■ Exercise objective ■
I need the records below restated word for word, without their pictures.

■ Records from a dataset ■
━━━━━━━━━━━━━━━━━━━━━━━━━━━━━━

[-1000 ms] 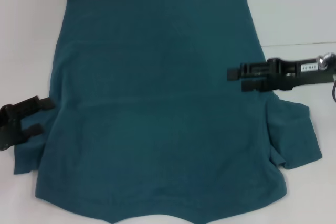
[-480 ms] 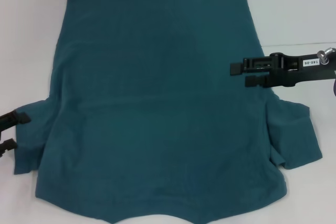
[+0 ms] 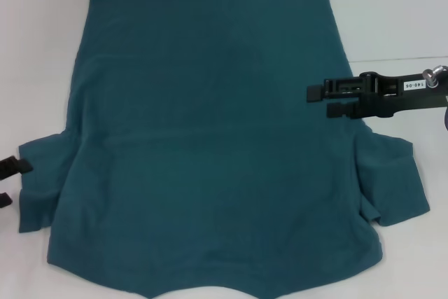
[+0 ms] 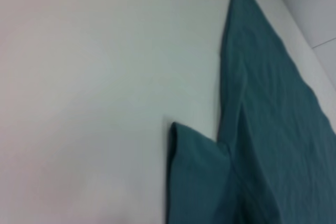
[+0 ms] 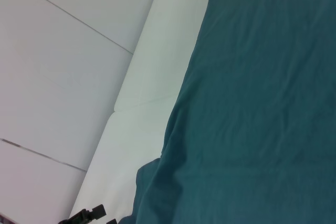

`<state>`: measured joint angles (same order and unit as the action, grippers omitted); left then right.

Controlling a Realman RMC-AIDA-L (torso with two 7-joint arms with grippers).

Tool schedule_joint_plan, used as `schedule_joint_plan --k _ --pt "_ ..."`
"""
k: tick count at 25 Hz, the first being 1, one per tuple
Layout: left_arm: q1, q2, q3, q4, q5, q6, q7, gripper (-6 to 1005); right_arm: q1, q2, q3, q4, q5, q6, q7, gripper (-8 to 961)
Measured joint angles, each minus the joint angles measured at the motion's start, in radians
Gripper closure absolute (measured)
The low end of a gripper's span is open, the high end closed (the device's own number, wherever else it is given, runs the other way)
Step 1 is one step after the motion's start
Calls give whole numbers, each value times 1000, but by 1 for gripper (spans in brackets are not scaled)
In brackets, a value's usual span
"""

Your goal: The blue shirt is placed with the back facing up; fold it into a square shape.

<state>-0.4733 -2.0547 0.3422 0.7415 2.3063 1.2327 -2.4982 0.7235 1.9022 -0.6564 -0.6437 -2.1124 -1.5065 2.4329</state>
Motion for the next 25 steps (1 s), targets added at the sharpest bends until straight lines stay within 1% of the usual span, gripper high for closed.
schedule_joint_plan --k 11,22,25 --pt "-11 0 1 -47 1 -11 24 79 -10 -3 2 7 0 2 -1 70" --pt "-48 9 3 -82 15 -27 9 80 -23 -10 9 7 3 -4 1 69" --pt "-53 13 10 -82 35 -27 -3 131 -27 -12 15 7 5 -4 2 69"
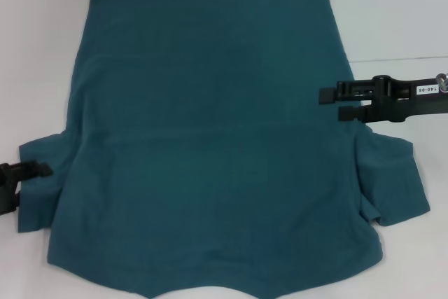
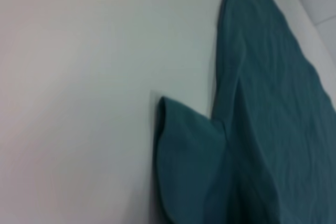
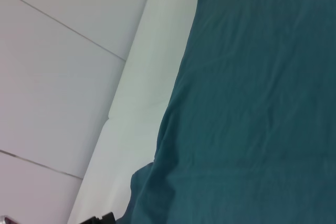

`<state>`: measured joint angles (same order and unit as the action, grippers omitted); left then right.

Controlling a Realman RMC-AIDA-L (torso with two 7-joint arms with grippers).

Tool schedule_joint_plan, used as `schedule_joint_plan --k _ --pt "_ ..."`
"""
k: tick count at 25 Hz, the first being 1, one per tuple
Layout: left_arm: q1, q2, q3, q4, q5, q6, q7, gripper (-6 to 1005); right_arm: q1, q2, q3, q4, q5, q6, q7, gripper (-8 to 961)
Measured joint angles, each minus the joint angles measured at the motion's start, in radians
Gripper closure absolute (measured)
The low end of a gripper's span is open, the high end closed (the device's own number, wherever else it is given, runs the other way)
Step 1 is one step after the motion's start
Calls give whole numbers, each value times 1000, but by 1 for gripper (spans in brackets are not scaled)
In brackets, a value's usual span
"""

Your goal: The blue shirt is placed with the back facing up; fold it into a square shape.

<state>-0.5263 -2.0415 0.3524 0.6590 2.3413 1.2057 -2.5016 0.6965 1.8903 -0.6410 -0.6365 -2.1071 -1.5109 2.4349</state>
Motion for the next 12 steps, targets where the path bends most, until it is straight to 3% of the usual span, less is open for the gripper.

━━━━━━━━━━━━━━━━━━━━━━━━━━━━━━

■ Result for this exercise ■
[-1000 ms] 
[-480 ms] 
[+0 ms] 
[+0 ms] 
[+0 ms] 

`<state>`: measured joint angles (same order and unit as the action, grippers omitted); left then right.

Controlling a Realman RMC-AIDA-L (torso with two 7-joint arms with grippers).

Tool schedule_joint_plan, used as `schedule_joint_plan --k _ --pt "_ ..."`
"""
k: tick count at 25 Hz, the first being 1, one per tuple
Layout: left_arm: q1, q2, q3, q4, q5, q6, q7, gripper (-6 to 1005); right_arm: q1, q2, q3, q4, q5, q6, q7, gripper (-8 to 961)
Measured joint angles, each minus the joint angles measured at the motion's start, in radians
Gripper closure absolute (measured)
The low end of a gripper's span is open, the high end closed (the device's own number, wherever else it is given, runs the other way)
Step 1 is one step after the motion's start
Calls give whole numbers, each value times 1000, but by 1 for gripper (spans in brackets are not scaled)
In brackets, a value's usual span
"""

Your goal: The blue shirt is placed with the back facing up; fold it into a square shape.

<state>-0.4733 -2.0547 0.3422 0.7415 2.3063 1.2327 -2.4982 0.7235 1.9022 -0.6564 -0.6437 -2.1124 -1.5065 2.4329</state>
Motion for the next 25 steps (1 s), targets added at the sharpest bends until straight lines stay within 1% of the usual span, gripper high for closed.
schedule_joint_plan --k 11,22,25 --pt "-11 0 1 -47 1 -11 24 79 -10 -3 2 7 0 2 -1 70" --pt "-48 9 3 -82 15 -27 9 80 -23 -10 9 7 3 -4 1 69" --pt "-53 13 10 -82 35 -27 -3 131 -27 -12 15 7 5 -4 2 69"

`<state>`: measured joint angles (same order and unit as the action, grippers omitted); left then right.

Controlling a Realman RMC-AIDA-L (torso with two 7-joint arms with grippers).

Tool schedule_joint_plan, used as `schedule_joint_plan --k _ --pt "_ ..."`
"""
k: tick count at 25 Hz, the first being 1, one per tuple
Layout: left_arm: q1, q2, q3, q4, q5, q6, q7, gripper (-6 to 1005); right_arm: q1, q2, q3, q4, q5, q6, q7, gripper (-8 to 961)
Measured joint angles, each minus the joint angles measured at the motion's start, in radians
Gripper closure absolute (measured)
The low end of a gripper's span is open, the high end closed (the device's own number, wherever else it is given, runs the other way)
Step 1 is one step after the motion's start
Calls give whole numbers, each value times 1000, but by 1 for gripper (spans in brackets are not scaled)
In brackets, a value's usual span
"""

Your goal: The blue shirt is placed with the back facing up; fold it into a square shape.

<state>-0.5263 -2.0415 0.3524 0.6590 2.3413 1.2057 -2.5016 0.6965 1.8903 -0.6410 -0.6365 -2.1071 -1.5109 2.4349</state>
Motion for the next 12 steps, targets where the path bends most, until it is straight to 3% of the usual span, less is open for the gripper.

This output contains the complete answer.